Ну а мужчины, словно рыбы, испытывая «глубинную тягу бессмысленного разговора, сполох принужденного словообмена, вербальную мимикрию», сбитые в группы случаем, «льнут к надежным словам, складывающимися якобы в осознанные линии разговора, в символы времени, которое они, говорящие, транжирят вместе». Словом, законы здесь все сплошь фонетические и только природа страсти, как всегда, внятно берет свое, и у того же главного героя «Фланёра» особых слов нет, одни выражения: гаер, позер, гривуазность. И символика быта – завтрак, оставленный любовником – все та же, из «другой» прозы. «Два крупных яйца дожидались в  эмалированной кружке, покрытые салфеткой, – и в этом был сексуальный смысл – я разбивал их над разгоряченной сковородой, и запах свежего белка, похожий на запах спермы, заслонялся мягким духом топленого масла, которое тоже – в розетке желтело рядом – все уже было готово. В этом я читал его право на ближайшую ночь со мной».

 

И корабль плывет

И еще о литературности романа Кононова. «Должен признаться, – кокетничает его герой, – что в самые решительные моменты своей жизни я перебирал подробности роковых сцен великой литературы, будто всегда носил в себе  коллекцию  извлечений из лучших книг». И неудивительно, что очередной любовник казался нашему герою «изысканным  рефератом   непомерного   самого  себя». Ведь что на самом деле коллекционирует настоящий читатель? Правильно, эротические сцены и прочую телесность, долгое время отсутствовавшие даже в «лучших книгах» его советской юности. «В поденной бестекстовой жизни мне всегда свойственны ретардации, экфрасисы – будто надо еще чем-то удерживать эссенцию собственного прошлого, неважно какого – близкого или далекого, какими-то там культурными присосками, изжитым языком, тщетным перебором воспоминаний, тотальной инспекцией исчезнувших подробностей», – свидетельствует автор в интервью. Вот и во «Фланере» – пожалуй, лучшей из книг Николая Кононова – поэтических сравнений, изысканных аллегорий и пышных метафор наличествует в избытке. Присутствует также особый язык любовных отношений, все больше, конечно, однополого характера, хотя случаются досадные исключения. И если ранее у куртуазных маньеристов все это дело называлось  «поездкой на остров Любви», то в упомянутом «однополом» варианте – «увидеть изнутри». Многое в любовных играх романа по старинке напоминает цветочный флирт, и иногда, то есть, опять-таки, очень редко, сойдясь с женщиной, герой «отчаянно и робко нырял между разведенных бедер по шелковому пути ее черного чулка в самую шелуху юбок, как шмель в соцветие».

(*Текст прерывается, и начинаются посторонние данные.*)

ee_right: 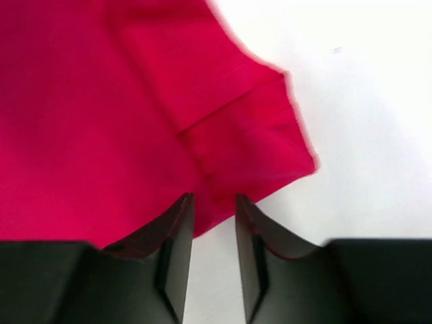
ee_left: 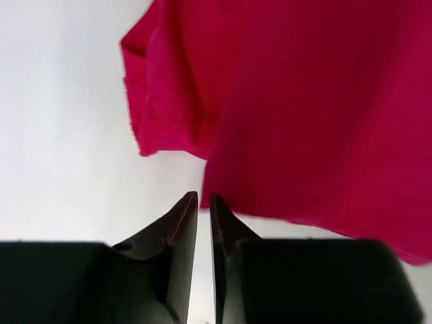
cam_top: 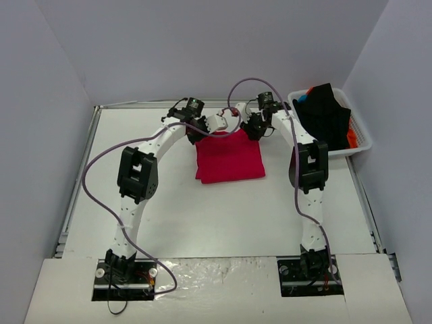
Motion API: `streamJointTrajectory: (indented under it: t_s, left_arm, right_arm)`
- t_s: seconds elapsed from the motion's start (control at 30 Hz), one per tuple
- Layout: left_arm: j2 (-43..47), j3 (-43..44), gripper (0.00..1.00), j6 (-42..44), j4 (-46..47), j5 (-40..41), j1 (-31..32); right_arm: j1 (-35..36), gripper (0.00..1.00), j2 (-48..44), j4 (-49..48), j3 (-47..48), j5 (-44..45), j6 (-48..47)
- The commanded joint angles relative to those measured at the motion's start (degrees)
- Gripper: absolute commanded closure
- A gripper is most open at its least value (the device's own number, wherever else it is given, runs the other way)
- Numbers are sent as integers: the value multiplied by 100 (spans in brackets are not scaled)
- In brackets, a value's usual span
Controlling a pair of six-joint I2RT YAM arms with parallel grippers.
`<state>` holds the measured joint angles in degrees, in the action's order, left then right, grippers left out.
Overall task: Fold and stack the t-shirts
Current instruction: Fold the long partially folded tshirt into a neat square
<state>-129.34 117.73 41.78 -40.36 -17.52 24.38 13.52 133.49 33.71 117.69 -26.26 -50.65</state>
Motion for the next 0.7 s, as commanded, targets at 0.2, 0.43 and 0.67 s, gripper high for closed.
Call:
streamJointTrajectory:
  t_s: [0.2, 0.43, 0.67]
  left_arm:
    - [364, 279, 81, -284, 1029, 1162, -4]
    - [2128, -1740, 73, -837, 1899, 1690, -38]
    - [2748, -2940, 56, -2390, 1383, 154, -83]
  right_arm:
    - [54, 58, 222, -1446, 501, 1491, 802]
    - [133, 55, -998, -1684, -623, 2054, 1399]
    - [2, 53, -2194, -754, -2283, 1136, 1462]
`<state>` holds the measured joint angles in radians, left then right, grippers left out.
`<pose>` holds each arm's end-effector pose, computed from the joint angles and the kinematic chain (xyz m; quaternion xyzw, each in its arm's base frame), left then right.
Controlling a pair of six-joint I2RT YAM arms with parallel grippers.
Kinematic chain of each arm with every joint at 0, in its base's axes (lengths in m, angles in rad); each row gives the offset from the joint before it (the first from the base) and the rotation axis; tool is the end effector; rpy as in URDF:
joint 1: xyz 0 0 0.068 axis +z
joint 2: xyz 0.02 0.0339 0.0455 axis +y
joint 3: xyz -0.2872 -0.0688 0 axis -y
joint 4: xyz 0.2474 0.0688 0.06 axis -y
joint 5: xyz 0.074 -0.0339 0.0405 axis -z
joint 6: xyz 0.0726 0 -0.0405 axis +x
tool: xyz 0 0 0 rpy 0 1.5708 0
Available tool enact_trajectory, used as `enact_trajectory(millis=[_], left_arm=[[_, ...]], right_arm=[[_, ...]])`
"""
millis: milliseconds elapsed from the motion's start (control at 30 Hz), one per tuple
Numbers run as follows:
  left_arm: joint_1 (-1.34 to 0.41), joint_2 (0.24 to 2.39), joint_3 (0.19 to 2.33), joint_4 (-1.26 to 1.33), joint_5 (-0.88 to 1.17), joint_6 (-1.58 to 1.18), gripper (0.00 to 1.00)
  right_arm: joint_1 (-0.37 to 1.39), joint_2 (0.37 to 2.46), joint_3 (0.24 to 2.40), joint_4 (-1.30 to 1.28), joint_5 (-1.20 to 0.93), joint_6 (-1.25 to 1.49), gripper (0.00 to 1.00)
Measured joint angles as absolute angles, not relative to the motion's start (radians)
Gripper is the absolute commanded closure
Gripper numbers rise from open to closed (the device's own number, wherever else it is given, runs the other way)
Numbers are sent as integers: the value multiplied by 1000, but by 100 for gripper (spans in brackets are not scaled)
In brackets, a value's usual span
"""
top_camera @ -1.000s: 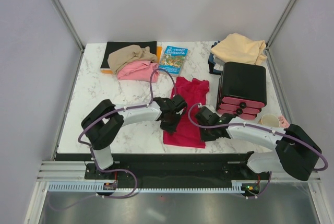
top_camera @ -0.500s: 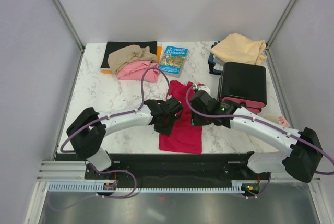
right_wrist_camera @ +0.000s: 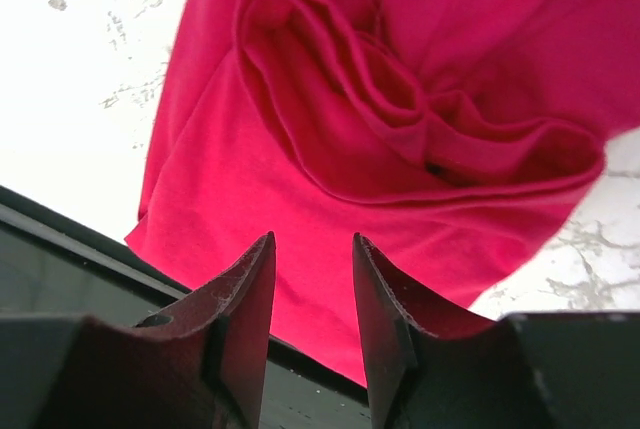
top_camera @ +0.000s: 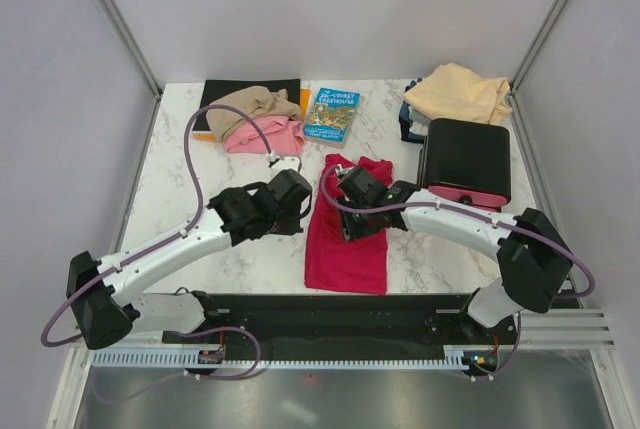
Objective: Fold and stack the t-shirts
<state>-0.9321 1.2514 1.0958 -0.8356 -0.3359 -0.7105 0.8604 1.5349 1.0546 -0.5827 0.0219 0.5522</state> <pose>0.1752 -0.1958 0.2878 0.0570 0.9443 -0.0971 0.3092 0.2152 0.2477 0.2113 -0.1458 0.9568 0.1549 0.1980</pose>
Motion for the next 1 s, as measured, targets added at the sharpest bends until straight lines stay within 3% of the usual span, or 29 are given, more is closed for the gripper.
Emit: enact_trajectory(millis=[333, 1000], left_arm=[[-927, 1267, 1031, -844, -356, -747, 98], [-963, 1393, 929, -632, -177, -746, 98]], right_arm=[[871, 1603, 1058, -544, -72, 543, 58], [879, 1660, 1026, -515, -52, 542, 60]])
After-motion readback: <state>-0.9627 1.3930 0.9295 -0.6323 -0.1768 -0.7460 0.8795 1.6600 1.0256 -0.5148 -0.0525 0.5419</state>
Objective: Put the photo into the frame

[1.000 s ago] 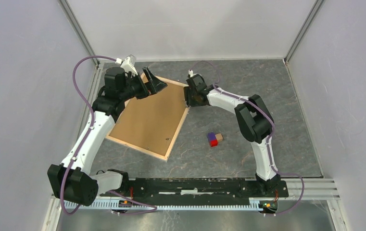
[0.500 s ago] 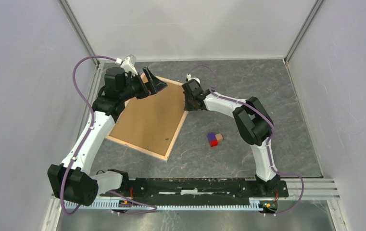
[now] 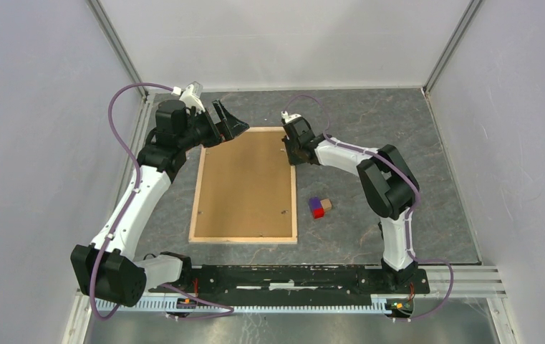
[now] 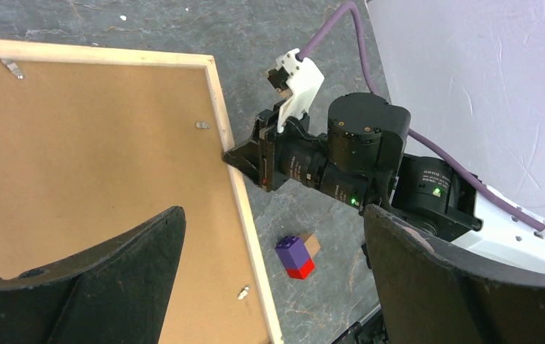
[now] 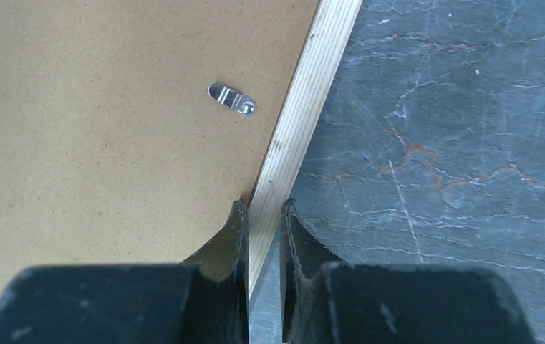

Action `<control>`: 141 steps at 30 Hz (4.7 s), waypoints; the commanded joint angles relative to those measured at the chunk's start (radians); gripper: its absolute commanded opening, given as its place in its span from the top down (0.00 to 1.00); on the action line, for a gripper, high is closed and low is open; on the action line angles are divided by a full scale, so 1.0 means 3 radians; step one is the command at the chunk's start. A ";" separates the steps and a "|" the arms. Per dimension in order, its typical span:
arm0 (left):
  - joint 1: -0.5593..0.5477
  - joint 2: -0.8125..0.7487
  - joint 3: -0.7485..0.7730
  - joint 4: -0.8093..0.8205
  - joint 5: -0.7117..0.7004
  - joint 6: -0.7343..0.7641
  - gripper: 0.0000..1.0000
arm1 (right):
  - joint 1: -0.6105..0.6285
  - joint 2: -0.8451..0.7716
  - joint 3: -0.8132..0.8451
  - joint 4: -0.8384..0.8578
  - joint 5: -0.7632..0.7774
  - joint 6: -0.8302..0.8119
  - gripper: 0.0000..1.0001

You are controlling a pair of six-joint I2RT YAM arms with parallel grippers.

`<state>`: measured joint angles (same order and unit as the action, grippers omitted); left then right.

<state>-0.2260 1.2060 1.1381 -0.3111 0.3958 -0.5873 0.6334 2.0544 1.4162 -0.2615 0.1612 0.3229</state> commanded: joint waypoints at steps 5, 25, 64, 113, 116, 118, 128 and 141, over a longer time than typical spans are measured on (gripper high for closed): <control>-0.0015 0.0024 0.0000 0.0108 0.0020 -0.0083 0.00 | -0.0021 0.0124 0.0184 -0.0402 -0.0225 -0.0347 0.75; -0.0014 0.0014 0.0008 0.0109 0.0066 -0.0093 0.00 | -0.0139 0.0637 0.0923 -0.0400 0.0039 -0.0315 0.44; -0.0014 -0.0028 -0.0040 0.0200 0.0138 -0.0166 0.00 | -0.0063 0.0796 0.0942 -0.0722 0.0122 0.1246 0.72; -0.0014 -0.0068 -0.0097 0.0299 0.0215 -0.0249 0.00 | 0.0051 0.1071 0.1197 -0.1176 0.0333 0.0878 0.46; -0.0015 -0.0070 -0.0097 0.0296 0.0222 -0.0252 0.00 | 0.0053 0.1080 0.1180 -0.1141 0.0265 0.0891 0.44; -0.0013 -0.0067 -0.0102 0.0308 0.0229 -0.0259 0.00 | 0.0054 0.1065 0.1160 -0.1114 0.0246 0.0907 0.43; -0.0014 -0.0068 -0.0102 0.0311 0.0245 -0.0263 0.00 | 0.0052 0.0871 0.0907 -0.1060 0.0246 0.0972 0.52; -0.0014 -0.0073 -0.0117 0.0332 0.0256 -0.0277 0.00 | -0.0023 0.0797 0.0614 -0.0780 0.0029 0.1300 0.60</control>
<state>-0.2264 1.2125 1.1057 -0.2546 0.4492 -0.6323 0.6098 2.2475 1.7145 -0.4072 0.3058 0.6460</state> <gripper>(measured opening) 0.995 0.435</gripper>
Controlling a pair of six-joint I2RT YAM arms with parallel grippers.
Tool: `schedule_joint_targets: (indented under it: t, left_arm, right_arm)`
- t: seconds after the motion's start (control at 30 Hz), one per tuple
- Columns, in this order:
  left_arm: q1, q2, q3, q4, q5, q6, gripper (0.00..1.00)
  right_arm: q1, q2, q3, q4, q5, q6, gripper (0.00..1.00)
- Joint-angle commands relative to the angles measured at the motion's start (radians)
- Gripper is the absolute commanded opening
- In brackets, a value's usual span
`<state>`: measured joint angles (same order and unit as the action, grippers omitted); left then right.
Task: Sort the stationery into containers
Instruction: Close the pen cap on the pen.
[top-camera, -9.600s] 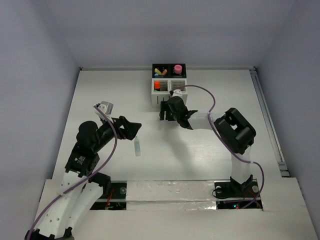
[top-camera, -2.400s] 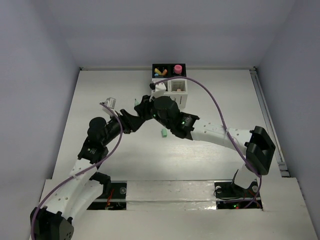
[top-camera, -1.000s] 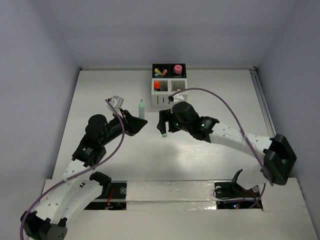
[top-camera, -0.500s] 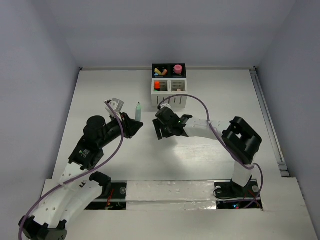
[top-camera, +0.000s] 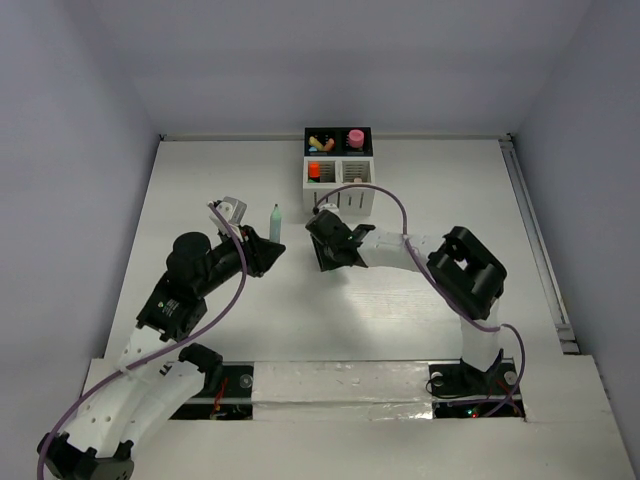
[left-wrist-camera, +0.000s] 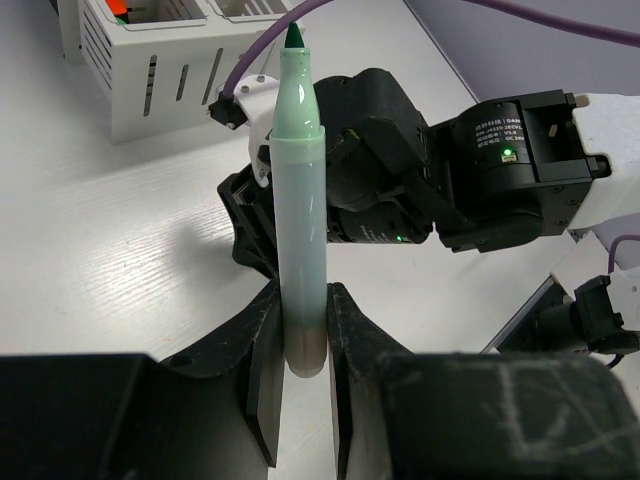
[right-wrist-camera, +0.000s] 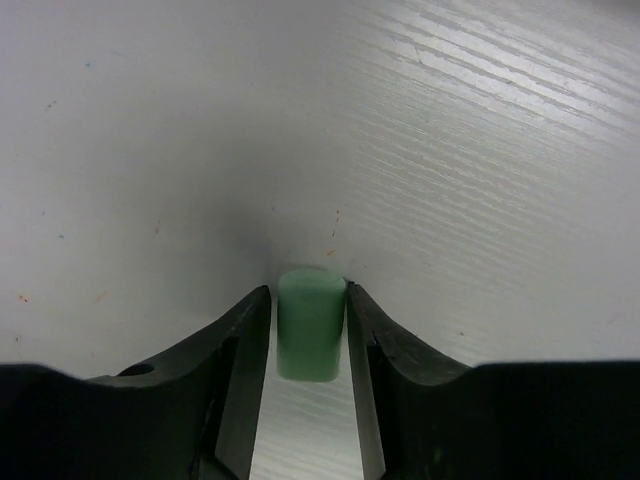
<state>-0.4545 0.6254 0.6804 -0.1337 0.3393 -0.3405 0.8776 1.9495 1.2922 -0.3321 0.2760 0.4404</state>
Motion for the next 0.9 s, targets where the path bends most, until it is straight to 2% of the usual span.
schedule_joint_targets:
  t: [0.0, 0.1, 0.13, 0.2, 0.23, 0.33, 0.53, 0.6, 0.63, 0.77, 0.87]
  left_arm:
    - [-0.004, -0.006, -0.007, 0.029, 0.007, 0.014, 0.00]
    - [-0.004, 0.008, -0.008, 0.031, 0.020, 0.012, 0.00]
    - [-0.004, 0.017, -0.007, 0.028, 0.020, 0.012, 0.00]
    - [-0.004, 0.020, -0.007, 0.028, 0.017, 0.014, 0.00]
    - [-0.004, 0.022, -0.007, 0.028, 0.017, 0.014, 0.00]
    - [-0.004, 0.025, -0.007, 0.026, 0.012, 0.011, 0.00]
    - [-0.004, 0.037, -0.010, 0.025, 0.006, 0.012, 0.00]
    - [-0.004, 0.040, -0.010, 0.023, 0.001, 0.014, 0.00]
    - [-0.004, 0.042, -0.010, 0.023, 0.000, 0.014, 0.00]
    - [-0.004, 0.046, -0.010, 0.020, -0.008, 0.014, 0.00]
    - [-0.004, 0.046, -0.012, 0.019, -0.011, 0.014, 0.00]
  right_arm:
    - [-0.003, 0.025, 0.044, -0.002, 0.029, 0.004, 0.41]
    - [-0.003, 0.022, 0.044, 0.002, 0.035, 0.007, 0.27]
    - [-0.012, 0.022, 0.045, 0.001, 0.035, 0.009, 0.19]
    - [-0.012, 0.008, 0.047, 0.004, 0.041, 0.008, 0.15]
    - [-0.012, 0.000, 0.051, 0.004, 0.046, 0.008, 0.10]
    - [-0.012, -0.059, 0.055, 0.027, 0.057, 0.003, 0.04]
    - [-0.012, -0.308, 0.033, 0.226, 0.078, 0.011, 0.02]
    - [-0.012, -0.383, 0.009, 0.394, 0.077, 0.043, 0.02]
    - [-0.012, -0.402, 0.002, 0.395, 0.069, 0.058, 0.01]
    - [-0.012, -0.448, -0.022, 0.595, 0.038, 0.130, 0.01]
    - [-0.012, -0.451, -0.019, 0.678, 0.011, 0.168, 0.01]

Тактильно-сенсорный перебор литературных первоисточников определяет также стиль «Фланёра». В основном, конечно, Набоков, в начало «Дара» которого надпись на фургоне заигрывала с третьим измерением – отсюда и «тяжелая зеленая муха звонко чертила молниевидными зигзагам воздух, разрушая столичную иллюзию, напоминала, что мир имеет гораздо больше измерений, чем на дурацкой картинке», и «в блюдце ягодная бижутерия лгала о времени года». А уж из детства, без сомнения, Олеша, от которого «улица через разрушенные ворота и осыпавшуюся стену вползает болезнью в преисполненный затей и красот сумеречный парк», и «легкие старушки сползались к дверям церквей, как мучные насекомые», и «постиранное исподнее свешивается с балкона уцелевшего фасада пестрой блевотой». Ну разве не автор «Трех толстяков», у которого чашки, словно чайки, сидели на подносе, выглядывает из пассажей подобных следующему? «Иногда я слушал, как мимо плотно запертых дверей жилища В. А. проносились обрывки чьих-то речей, кажется, я чуял их, как запах, будто это были блюда снеди, прикрытые салфеткой». Или вовсе уж Бабель, по чьей милости у Кононова «кадык   летел  вверх  и  падал,  как  гирька   сдуревших   часов».

А еще вся эта симфония дежавю иногда очень похожа на «Парфюмера» Зюскинда, особенно когда герой гипнотизирует своего охранника, движимый лишь запахами, приносимыми им с воли, ну и соблазняет его на немыслимые поступки. После чего, наверное, даже герой вышеупомянутого анекдота пришел бы посмотреть на то, что же творится по четвергам в сладком аду нашей якобы современной литературы.